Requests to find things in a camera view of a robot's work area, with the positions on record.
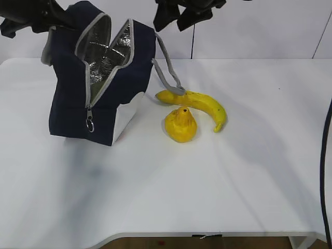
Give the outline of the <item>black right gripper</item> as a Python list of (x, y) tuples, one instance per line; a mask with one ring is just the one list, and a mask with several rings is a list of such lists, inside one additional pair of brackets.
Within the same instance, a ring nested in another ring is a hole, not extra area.
[[(157, 11), (153, 20), (156, 32), (162, 31), (167, 25), (176, 20), (180, 32), (191, 26), (209, 20), (213, 17), (212, 8), (222, 8), (225, 0), (165, 0), (155, 1)], [(185, 7), (183, 12), (179, 11), (179, 6)]]

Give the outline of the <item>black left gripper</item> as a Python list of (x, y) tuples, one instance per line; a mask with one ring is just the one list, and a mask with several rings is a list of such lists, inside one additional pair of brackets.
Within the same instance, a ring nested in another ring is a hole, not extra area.
[(1, 17), (1, 35), (8, 38), (29, 26), (34, 33), (52, 26), (76, 29), (73, 18), (56, 1), (1, 1)]

* * * *

### Try it
Taking the line containing "Give the outline of the <item>black left" as the first, please return it and every line after it through the end of the entries, exactly and only those.

### Answer box
Give the outline of the <item>black left gripper</item> as a Python list of (x, y) tuples, one instance per line; a mask with one ring is just the one list, and a mask with several rings is a list of such lists, inside one additional pair of brackets.
Within the same instance, a ring nested in another ring is a hole, not extra area.
[(1, 17), (1, 35), (8, 38), (29, 26), (34, 33), (52, 26), (76, 29), (73, 18), (56, 1), (1, 1)]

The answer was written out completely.